Task: Lines before the one containing "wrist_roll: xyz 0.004" are left out; copy that line and every later line through the end of the data exactly.
**********
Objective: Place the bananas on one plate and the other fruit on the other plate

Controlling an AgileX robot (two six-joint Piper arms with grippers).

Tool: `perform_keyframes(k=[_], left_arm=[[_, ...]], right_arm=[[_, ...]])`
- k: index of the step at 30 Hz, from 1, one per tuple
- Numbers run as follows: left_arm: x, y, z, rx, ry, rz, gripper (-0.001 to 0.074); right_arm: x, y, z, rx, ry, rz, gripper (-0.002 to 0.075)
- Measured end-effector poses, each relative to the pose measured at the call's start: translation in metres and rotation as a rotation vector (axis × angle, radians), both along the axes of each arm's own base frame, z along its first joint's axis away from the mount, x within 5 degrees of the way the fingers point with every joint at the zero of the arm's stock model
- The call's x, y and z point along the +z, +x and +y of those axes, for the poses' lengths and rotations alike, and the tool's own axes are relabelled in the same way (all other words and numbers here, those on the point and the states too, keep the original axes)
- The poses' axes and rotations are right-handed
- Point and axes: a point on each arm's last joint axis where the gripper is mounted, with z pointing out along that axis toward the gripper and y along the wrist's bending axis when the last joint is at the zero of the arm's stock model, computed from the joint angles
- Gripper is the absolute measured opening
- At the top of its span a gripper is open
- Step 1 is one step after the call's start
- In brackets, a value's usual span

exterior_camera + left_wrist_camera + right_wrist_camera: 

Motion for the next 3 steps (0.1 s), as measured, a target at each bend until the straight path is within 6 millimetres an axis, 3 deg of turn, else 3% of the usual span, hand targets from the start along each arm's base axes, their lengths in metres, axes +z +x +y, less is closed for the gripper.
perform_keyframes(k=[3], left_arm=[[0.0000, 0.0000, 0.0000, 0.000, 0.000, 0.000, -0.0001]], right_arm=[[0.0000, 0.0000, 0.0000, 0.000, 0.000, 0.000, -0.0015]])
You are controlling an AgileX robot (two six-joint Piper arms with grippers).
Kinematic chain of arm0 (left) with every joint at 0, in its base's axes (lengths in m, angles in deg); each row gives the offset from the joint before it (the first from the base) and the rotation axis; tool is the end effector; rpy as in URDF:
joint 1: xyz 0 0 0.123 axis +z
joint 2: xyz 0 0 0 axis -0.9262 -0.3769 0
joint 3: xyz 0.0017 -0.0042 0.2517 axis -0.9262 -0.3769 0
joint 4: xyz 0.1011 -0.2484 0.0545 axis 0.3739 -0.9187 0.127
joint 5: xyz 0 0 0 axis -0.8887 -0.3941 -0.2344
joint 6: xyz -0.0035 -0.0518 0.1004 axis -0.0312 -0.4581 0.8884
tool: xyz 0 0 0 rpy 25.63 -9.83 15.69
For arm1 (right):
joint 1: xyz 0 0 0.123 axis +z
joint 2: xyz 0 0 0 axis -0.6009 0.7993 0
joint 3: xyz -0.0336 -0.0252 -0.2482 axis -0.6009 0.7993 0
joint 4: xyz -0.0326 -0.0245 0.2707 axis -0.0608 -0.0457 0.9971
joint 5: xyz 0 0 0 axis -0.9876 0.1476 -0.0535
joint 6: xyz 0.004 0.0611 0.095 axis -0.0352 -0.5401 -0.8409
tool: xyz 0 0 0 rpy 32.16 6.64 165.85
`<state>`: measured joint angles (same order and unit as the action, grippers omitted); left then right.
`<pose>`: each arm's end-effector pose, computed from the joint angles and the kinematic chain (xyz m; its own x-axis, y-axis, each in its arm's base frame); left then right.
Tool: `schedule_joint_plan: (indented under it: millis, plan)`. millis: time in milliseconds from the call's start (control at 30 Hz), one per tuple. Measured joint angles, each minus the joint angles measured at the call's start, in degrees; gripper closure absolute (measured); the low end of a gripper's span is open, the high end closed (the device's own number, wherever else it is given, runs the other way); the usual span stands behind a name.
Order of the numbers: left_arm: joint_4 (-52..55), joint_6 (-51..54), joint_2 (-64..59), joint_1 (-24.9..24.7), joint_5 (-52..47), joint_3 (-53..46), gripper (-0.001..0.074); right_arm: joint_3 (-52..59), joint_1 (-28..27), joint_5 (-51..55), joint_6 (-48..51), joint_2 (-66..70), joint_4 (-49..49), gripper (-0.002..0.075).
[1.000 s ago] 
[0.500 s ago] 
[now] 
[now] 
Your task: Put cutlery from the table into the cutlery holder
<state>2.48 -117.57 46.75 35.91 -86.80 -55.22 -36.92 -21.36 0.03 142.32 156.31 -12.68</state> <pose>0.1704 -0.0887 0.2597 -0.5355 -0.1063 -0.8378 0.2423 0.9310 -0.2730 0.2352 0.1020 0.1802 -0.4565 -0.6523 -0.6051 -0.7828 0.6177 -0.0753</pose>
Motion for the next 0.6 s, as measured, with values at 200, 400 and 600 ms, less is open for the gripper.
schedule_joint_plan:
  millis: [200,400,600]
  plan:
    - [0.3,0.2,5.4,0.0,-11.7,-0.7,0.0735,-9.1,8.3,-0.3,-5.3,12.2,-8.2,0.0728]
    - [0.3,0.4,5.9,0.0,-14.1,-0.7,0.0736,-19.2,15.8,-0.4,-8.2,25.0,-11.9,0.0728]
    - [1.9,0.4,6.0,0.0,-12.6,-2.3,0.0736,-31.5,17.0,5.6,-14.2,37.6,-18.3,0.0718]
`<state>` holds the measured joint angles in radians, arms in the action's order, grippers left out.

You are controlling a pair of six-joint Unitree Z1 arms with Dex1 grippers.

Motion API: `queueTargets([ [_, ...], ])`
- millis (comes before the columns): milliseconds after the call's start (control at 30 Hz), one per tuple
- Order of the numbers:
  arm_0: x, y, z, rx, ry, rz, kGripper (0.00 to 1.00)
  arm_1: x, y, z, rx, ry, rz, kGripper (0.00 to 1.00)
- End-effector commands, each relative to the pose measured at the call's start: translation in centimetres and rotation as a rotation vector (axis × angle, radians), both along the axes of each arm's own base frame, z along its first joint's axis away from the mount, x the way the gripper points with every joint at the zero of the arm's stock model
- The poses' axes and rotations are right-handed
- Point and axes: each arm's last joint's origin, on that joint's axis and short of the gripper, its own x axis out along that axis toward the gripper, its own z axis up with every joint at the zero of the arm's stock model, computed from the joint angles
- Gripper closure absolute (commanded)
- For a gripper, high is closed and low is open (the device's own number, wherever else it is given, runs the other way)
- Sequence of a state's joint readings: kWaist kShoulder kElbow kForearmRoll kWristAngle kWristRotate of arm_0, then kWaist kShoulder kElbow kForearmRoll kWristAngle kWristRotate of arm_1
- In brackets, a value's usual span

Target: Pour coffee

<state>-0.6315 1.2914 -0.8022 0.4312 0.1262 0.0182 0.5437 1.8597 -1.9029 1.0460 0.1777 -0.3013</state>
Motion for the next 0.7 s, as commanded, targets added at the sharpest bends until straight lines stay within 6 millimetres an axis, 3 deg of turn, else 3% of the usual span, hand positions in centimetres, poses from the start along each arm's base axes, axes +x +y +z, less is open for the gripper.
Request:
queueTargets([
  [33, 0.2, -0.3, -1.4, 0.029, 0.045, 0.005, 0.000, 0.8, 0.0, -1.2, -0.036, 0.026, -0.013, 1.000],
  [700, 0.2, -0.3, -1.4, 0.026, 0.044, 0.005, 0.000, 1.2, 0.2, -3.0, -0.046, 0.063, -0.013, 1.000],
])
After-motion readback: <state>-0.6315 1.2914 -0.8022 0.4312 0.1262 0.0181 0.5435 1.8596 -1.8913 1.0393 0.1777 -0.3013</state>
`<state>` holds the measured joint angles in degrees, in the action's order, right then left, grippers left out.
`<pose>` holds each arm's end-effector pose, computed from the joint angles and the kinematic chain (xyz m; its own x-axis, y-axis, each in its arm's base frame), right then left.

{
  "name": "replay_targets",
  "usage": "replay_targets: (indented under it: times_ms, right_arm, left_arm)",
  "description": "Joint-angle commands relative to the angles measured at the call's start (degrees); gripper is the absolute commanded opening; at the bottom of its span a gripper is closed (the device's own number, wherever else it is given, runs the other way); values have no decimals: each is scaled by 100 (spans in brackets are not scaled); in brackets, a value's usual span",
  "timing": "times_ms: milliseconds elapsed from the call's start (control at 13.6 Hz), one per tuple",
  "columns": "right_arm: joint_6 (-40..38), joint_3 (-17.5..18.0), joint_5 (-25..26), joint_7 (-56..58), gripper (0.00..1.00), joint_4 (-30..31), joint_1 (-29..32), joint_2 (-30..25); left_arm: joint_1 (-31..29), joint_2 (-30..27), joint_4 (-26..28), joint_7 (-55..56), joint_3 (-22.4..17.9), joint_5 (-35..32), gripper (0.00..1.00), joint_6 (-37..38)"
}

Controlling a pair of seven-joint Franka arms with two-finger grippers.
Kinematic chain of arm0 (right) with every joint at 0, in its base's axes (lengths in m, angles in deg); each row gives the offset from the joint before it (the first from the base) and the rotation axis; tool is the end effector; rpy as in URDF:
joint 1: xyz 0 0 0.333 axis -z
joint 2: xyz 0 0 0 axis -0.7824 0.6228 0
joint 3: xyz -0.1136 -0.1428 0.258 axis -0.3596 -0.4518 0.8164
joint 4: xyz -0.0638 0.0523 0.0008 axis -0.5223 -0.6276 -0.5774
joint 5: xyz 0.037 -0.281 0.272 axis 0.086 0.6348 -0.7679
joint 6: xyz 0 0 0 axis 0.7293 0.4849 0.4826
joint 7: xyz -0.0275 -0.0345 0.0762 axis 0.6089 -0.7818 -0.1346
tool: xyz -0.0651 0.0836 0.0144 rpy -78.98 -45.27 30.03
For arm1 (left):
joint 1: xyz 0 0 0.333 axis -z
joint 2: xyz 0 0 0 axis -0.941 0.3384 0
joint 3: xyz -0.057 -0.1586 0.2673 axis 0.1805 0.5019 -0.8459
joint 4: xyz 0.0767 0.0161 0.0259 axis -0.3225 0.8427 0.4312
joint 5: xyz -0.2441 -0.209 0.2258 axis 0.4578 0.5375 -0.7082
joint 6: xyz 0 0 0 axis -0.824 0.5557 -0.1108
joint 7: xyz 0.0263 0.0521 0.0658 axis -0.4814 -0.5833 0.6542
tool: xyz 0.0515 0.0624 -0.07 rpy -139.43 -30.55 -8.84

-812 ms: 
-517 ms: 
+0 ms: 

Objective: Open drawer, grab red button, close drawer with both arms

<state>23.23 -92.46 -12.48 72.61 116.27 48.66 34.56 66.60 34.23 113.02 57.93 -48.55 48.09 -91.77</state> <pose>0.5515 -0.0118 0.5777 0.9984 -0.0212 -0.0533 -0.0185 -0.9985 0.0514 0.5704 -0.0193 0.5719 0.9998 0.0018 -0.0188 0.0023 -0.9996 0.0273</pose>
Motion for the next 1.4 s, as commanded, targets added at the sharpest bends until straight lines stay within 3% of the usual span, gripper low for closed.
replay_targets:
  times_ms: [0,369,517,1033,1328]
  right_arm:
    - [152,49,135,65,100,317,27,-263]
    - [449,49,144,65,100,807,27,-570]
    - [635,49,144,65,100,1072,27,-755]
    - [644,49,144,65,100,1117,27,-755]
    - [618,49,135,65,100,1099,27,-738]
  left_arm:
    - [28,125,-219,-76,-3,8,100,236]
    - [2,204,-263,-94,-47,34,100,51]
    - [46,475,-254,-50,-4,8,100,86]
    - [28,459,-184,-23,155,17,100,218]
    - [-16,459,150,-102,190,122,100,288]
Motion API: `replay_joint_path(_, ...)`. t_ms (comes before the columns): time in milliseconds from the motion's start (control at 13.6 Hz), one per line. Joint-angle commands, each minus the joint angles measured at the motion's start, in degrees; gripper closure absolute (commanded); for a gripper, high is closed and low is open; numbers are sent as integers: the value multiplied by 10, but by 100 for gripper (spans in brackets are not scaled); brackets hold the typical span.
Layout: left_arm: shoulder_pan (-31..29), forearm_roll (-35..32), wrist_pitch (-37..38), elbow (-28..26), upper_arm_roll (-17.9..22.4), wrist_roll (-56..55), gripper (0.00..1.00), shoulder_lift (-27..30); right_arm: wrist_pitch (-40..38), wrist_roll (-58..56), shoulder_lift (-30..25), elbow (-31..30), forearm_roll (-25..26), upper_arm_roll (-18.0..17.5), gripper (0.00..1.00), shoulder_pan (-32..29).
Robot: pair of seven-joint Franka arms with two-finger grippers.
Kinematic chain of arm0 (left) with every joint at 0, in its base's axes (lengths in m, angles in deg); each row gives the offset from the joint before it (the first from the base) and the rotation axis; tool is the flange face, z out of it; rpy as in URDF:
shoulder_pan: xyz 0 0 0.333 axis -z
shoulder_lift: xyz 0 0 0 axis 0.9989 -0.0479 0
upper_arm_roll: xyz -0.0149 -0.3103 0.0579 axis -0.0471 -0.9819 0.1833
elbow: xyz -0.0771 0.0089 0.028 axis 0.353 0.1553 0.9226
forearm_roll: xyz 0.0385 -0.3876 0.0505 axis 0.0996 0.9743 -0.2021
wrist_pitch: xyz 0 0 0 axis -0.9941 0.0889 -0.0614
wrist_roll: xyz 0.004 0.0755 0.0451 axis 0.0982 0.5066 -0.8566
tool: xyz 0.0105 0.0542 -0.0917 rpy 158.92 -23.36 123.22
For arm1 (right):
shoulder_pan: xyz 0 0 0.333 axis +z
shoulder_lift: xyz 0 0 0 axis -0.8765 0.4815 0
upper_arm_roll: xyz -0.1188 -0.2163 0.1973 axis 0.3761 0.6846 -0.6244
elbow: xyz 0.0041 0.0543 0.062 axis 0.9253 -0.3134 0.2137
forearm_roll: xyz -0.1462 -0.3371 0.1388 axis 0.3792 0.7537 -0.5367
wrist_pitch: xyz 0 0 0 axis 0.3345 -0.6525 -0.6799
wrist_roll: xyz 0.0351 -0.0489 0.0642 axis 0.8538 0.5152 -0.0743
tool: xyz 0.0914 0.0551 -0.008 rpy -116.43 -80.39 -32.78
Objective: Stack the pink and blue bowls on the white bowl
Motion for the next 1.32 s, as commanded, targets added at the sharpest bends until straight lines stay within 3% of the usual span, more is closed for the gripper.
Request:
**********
Result of the exercise:
wrist_roll: xyz 0.004 0.0755 0.0451 axis 0.0982 0.5066 -0.8566
tool: xyz 0.0105 0.0542 -0.0917 rpy 158.92 -23.36 123.22
For arm1 (right):
shoulder_pan: xyz 0 0 0.333 axis +z
shoulder_lift: xyz 0 0 0 axis -0.8765 0.4815 0
upper_arm_roll: xyz -0.1188 -0.2163 0.1973 axis 0.3761 0.6846 -0.6244
elbow: xyz 0.0041 0.0543 0.062 axis 0.9253 -0.3134 0.2137
forearm_roll: xyz -0.1462 -0.3371 0.1388 axis 0.3792 0.7537 -0.5367
wrist_pitch: xyz 0 0 0 axis 0.3345 -0.6525 -0.6799
wrist_roll: xyz 0.0351 -0.0489 0.0642 axis 0.8538 0.5152 -0.0743
tool: xyz 0.0914 0.0551 -0.008 rpy -116.43 -80.39 -32.78
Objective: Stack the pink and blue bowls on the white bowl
Motion for the next 1.32 s, as commanded, targets added at the sharpest bends until straight lines stay within 3% of the usual span, more is closed for the gripper.
Request:

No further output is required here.